**What you have to do**
Could you restate exactly the lines that begin at the line with "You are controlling" and end at the final line of the data?

**Collected data**
^^^^
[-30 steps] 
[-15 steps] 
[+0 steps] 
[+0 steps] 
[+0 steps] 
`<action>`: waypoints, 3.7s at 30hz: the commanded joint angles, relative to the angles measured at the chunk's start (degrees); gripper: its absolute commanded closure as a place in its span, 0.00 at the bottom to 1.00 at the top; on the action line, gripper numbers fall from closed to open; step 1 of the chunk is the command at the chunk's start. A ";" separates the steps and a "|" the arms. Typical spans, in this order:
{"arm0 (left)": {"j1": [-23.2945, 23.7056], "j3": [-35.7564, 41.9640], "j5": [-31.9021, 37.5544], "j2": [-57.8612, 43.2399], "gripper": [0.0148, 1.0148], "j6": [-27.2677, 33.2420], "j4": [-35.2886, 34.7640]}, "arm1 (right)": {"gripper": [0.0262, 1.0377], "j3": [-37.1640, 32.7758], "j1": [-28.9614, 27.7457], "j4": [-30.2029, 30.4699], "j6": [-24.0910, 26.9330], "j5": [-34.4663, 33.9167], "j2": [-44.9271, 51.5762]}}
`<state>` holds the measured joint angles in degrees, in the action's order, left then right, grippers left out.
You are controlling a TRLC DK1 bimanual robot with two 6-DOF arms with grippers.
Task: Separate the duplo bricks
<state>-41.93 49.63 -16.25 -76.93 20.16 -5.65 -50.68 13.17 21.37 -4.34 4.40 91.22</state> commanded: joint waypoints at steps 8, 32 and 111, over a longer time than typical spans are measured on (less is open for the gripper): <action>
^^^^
**Answer**
You are controlling a TRLC DK1 bimanual robot with two 6-DOF arms with grippers.
Task: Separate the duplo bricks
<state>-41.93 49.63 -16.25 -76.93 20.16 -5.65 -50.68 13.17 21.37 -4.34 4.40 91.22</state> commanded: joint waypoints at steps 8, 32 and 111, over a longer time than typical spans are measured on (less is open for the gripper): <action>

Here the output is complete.